Going Cold Turkey

June 22, 2007 at 2:25 am (Uncategorized)

In January, as a kind of resolution, I started weaning myself off certain reading material. I stopped buying celebrity weeklies. Actually, I’d only ever bought one weekly (in addition to a monthly), but I bought it regularly for a looong time, more than a decade, and I even freelanced for this same publication for a fifteen week stretch this time last year. I was, and had been for a long time, hooked. Reading it was my version of blobbing in front of the TV and tuning out. Because we don’t have a TV, reading this magazine was my way of doing something pleasurably mindless. I liked reading all the latest celeb goss (and, unlike all the other ones, which I could never bring myself to buy, the mag in question never, ever makes stuff up. I can vouch for that – I know from working there that they just don’t do it), and I enjoyed looking at the photos of stars on the red carpet. It was great for a short flight, great for a hangover, and great for a night at home alone with a box of BBQ Shapes.

Somewhere along the line, the magazine changed, and so did I. The world has changed, the culture has changed, the times have changed, so the fact that my magazine and I have grown apart shouldn’t come as any great surprise. But having been so loyal for so long, it wasn’t easy breaking the habit. Up until a few months ago, I’d cut back drastically, and was only buying special issues or on weeks when a certain cover seduced me in the supermarket queue. A profound hangover was also a good primer for sneaking a copy back into the house under cover of darkness. I was making real progress – down from one a week to one every month or 6 weeks. And then the last time I bought it, it was because I noticed a redesign of the cover. I don’t know if I noticed this because I used to work there or because I’ve been reading the mag for so long, but I thought the new look was an improvement on what they’d been doing – which was chase after the look of a bigger-selling but much tackier rag – and so I bought one.

It just didn’t satisfy in the way it used to.

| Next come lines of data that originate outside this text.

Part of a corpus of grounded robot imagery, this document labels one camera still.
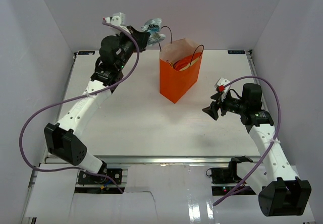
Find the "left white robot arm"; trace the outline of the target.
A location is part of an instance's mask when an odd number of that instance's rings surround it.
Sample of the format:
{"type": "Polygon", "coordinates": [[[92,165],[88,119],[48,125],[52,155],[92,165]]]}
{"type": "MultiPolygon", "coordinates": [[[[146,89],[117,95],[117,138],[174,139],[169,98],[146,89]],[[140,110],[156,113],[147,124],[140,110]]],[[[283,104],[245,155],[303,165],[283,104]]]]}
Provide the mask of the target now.
{"type": "Polygon", "coordinates": [[[110,35],[101,41],[94,73],[85,88],[82,99],[58,120],[44,128],[50,154],[89,172],[95,183],[106,179],[106,164],[93,156],[80,137],[100,105],[113,94],[116,83],[123,79],[122,69],[133,53],[145,51],[150,34],[127,26],[124,32],[110,35]]]}

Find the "large red chips bag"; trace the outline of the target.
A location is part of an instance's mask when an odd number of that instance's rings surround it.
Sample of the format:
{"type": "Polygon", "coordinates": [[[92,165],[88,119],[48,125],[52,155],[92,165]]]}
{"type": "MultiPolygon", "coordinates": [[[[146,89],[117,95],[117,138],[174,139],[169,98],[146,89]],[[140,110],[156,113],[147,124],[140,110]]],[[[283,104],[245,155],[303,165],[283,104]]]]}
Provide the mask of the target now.
{"type": "Polygon", "coordinates": [[[201,54],[189,55],[173,64],[173,69],[176,71],[183,71],[193,66],[199,59],[201,54]]]}

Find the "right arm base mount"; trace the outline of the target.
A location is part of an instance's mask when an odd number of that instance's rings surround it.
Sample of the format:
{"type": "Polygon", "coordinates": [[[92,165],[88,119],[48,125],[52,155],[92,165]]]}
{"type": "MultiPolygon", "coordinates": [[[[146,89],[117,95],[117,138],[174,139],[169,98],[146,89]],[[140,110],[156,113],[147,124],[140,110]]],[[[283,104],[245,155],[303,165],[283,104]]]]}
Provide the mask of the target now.
{"type": "Polygon", "coordinates": [[[211,178],[213,184],[237,184],[241,181],[236,171],[229,167],[212,167],[207,169],[205,174],[211,178]]]}

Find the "silver blue snack packet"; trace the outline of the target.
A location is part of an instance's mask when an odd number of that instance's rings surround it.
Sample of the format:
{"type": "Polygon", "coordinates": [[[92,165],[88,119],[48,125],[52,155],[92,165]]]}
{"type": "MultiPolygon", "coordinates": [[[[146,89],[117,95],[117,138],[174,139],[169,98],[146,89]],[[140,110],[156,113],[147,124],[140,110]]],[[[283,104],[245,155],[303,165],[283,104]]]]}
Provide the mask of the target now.
{"type": "Polygon", "coordinates": [[[141,27],[143,32],[150,34],[147,45],[152,46],[165,40],[166,36],[160,33],[161,27],[161,18],[150,19],[141,27]]]}

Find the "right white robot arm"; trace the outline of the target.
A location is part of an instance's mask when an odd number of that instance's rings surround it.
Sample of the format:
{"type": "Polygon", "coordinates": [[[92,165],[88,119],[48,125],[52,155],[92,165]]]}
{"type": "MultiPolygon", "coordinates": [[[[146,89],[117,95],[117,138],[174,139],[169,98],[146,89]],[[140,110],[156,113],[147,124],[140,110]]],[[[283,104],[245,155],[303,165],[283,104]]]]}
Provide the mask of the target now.
{"type": "Polygon", "coordinates": [[[262,109],[262,89],[255,83],[243,85],[242,95],[231,96],[226,79],[221,78],[212,103],[203,112],[217,120],[227,112],[240,116],[242,125],[255,143],[260,160],[253,163],[244,157],[232,159],[228,178],[246,183],[258,195],[261,212],[265,216],[301,216],[311,194],[311,185],[301,180],[289,164],[269,112],[262,109]]]}

It is like having a cigarette for the first time in months – suddenly it leaves such a bad taste in your mouth that you just want to puke. And that’s kind of how reading my long-beloved mag made me feel. A little sick. I feel bad about this for all sorts of reasons, not the least being my incredibly fond memories of working there, and the respect I have for the friends and colleagues who continue to put that mag out each week. But then I realised that this change of heart wasn’t about them. It wasn’t even about the magazine. It was about me.

I think I’ve just glutted myself on this whole celebrity obsessed culture for too long. It’s all a bit grotesque and warped to me now, and I don’t think I can stomach it anymore. I have been buying into it for years; I’m definitely not saying this at any kind of remove from the addiction itself nor its seductive powers. I thought flicking a magazine’s pages and checking out who was going out with whom was all perfectly innocent and harmless, but now I don’t really think it is. Now I think it’s all a bit peculiar. I think it’s fetishistic. I think it’s part of a bigger problem in my culture in general, which is increasingly OBSESSED with surface and less and less inclined to even bother with substance. Not only that, but there’s a whole world of image creation and management going on behind all the gloss on the page, and it’s a little unsettling, a little unseemly, once you start to reflect on how filtered and sycophantic and manipulative and profit-mad that world really is.

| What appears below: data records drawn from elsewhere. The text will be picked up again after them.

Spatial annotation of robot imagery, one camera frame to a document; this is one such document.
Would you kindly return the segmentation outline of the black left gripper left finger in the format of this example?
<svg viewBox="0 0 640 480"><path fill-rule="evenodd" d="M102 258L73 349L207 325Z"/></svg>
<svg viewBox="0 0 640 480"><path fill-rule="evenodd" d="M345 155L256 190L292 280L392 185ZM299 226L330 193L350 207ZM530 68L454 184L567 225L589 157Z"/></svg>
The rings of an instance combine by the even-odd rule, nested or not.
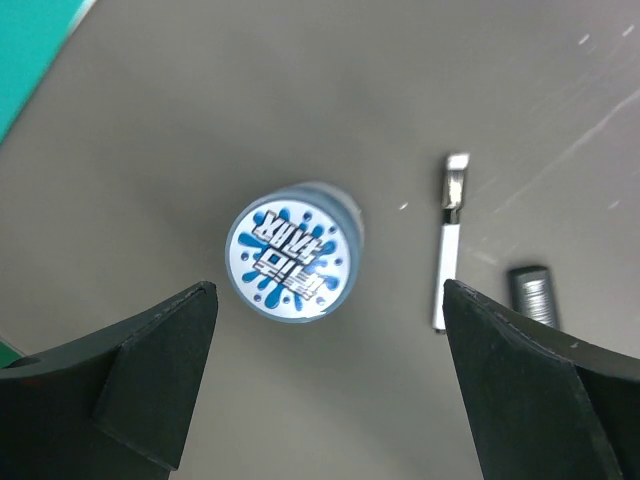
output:
<svg viewBox="0 0 640 480"><path fill-rule="evenodd" d="M1 370L4 479L166 479L179 468L213 339L201 281Z"/></svg>

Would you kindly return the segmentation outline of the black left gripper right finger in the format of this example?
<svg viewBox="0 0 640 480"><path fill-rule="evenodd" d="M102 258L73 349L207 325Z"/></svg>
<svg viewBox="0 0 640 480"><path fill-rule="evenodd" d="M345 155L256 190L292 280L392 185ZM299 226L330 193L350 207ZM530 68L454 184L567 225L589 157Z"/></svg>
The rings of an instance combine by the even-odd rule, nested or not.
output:
<svg viewBox="0 0 640 480"><path fill-rule="evenodd" d="M636 479L639 361L448 280L446 335L486 479Z"/></svg>

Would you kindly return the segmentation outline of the blue round lidded jar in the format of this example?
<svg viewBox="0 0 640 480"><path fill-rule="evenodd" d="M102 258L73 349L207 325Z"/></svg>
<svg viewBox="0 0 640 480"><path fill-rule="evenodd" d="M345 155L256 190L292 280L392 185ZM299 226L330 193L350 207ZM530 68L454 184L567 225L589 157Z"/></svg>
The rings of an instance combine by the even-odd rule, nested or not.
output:
<svg viewBox="0 0 640 480"><path fill-rule="evenodd" d="M232 224L225 264L236 293L256 312L289 324L336 310L351 293L365 240L354 198L326 182L264 195Z"/></svg>

So after I recycled that last issue, I decided to go cold turkey. And I know that I’ve come a long way, because they published one of their annual special issues last week, the kind of issue I’ve always just had to buy, and I didn’t even pick it up whilst I was standing in line. I just don’t think I have the time to spare on that kind of thing anymore. The worst of the withdrawal has passed, and it gets easier every day to pay no attention whatsoever to who’s doing what with whom. It occurs to me that I really, finally, couldn’t care less.

And if you’re suffering from a similar addiction, help is at hand. If you’re looking for the means to address your own malaise, have a look at this SLATE article.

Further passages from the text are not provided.